About this exercise => Give back all of the data exactly.

Recorded data =>
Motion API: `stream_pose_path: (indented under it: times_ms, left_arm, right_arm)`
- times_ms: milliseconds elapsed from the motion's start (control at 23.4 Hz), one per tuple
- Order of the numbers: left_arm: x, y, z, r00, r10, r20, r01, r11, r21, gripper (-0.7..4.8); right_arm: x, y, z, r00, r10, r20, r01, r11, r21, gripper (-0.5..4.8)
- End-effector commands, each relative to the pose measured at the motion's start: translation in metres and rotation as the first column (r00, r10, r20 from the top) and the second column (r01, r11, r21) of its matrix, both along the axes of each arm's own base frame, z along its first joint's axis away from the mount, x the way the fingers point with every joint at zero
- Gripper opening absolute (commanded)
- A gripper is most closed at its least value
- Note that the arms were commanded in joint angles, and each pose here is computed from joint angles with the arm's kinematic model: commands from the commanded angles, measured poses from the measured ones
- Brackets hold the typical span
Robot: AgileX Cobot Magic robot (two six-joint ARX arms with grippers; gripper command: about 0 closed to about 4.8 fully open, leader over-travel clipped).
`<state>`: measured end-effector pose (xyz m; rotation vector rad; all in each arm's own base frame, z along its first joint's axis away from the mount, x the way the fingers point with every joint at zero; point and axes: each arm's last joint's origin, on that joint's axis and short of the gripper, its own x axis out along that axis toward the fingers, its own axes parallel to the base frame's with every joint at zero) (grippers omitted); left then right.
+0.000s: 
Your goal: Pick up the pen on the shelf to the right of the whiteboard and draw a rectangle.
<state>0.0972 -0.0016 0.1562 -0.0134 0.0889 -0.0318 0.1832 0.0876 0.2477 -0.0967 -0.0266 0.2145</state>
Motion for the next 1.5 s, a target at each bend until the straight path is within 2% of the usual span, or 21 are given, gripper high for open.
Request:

Exercise output =>
Motion API: `stream_pose_path: (indented under it: times_ms, left_arm, right_arm)`
- times_ms: milliseconds elapsed from the motion's start (control at 23.4 Hz), one per tuple
- Order of the numbers: left_arm: x, y, z, r00, r10, r20, r01, r11, r21, gripper (-0.7..4.8); right_arm: x, y, z, r00, r10, r20, r01, r11, r21, gripper (-0.5..4.8)
- End-effector commands, each relative to the pose measured at the motion's start: translation in metres and rotation as the first column (r00, r10, r20 from the top) and the second column (r01, r11, r21) of its matrix, both along the axes of each arm's own base frame, z along its first joint's axis away from the mount, x the way the fingers point with every joint at zero
- Gripper opening absolute (commanded)
- A gripper is most closed at its least value
- Note that the arms were commanded in joint angles, and each pose here is computed from joint angles with the arm's kinematic model: commands from the commanded angles, measured poses from the measured ones
- Brackets hold the typical span
Robot: AgileX Cobot Magic robot (two six-joint ARX arms with grippers; gripper command: about 0 closed to about 4.8 fully open, leader over-travel clipped).
`<state>`: measured end-effector pose (xyz m; rotation vector rad; all in each arm's own base frame, z along its first joint's axis away from the mount, x the way the fingers point with every joint at zero; point and axes: each arm's last joint's origin, on that joint's axis and short of the gripper, its own x axis out along that axis toward the fingers, its own axes parallel to the base frame's with every joint at zero) (grippers omitted); left then right.
+0.000s: 
Your goal: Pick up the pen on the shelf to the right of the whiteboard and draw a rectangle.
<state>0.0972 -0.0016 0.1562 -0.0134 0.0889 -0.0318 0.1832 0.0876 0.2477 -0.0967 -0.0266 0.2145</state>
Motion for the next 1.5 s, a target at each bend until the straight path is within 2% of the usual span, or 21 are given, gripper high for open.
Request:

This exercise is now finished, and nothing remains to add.